In a sense, Pius XI was ultimately a pragmatic man, one who — ably assisted by Cardinals Gaspari and Eugenio Pacelli (the future Pius XII)—was able to settle “the Roman Question”: that is, he oversaw the creation of the Vatican City-State as we know it today and its independence from (but with continuing influence on) Italy. He broke with a half-century tradition and gave his “Urbi et Orbi” blessing from the loggia of St. Peter’s Basilica—thus presaging the day that the Pope would no longer be a “prisoner” of the Vatican.
Pius was the first pope to use radio and was not afraid of scientific advances—indeed he embraced them to the point of establishing the Pontifical Academy of Sciences in 1936, which admitted scientists from many different countries.
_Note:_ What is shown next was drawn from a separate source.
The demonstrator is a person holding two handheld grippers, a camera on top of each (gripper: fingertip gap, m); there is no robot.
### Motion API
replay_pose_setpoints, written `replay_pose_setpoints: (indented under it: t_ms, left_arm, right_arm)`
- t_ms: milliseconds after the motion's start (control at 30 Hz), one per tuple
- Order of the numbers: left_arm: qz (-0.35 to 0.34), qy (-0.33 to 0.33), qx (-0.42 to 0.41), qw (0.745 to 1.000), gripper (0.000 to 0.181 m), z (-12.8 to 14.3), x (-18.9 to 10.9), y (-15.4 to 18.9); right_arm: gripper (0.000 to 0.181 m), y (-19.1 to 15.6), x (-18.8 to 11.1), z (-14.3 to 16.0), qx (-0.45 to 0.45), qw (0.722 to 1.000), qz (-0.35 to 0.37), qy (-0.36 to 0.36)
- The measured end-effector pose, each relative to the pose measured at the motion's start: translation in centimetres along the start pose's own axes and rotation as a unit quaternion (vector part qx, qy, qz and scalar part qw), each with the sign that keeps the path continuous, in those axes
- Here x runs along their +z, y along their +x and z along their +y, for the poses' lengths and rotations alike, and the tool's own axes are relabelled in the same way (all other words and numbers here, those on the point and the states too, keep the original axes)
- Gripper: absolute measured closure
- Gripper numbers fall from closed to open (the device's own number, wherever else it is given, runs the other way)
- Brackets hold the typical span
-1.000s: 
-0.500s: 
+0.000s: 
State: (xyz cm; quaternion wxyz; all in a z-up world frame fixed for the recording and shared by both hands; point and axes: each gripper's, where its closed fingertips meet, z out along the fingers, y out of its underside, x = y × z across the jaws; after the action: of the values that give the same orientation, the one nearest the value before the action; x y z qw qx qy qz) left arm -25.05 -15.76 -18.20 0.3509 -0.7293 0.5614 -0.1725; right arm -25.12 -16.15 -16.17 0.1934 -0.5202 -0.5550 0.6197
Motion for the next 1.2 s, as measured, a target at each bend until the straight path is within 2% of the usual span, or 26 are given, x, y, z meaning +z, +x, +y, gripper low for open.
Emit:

Pius, despite all his book-learning, was not one to back down from a fight and when it came to dealing with Adolf Hitler, who had in the meantime all but torn up the concordat Cardinal Pacelli had hammered out. He penned one of the most damning documents on Fascism/Nazism, “Mit brennender sorge” (“With Searing Anxiety”).
Like Benedict XV, Pius was completely committed to the Church’s missionary activity, going so far as to require that every religious congregation engage in some sort of missionary work. He personally consecrated several native Chinese bishops in 1926, and then a native Japanese bishop the following year, along with native priests for India.
In sheer numbers Pius grew the Church from 9 million Catholics in missionary lands to 21 million at the time of his death.
Church historian Eamon Duffy sums up Pius XI as having “Not a liberal bone in his body. He distrusted democratic politics as too weak to defend the religious truth which underlay all true human community. He thought the British Prime Minister, Neville Chamberlain feeble and smug and no match for the tyrannies he confronted [here, Pius was 100 percent right!]. He loathed the greed of Capitalist society, and thought that liberal capitalism shared with Communism a ‘satanic optimism’ about human progress.”
Pius was not only a man of his time, but a man ahead of his time—his views on both Communism and Capitalism (let alone Fascism)—were all shared by the future Pope St. John Paul II the Great.
Both Benedict XV and Pius XI may not be Saints—or even “Servants of God,” for that matter—but their pontificates surely paved the way for the many saintly popes who followed their Christ-like leads.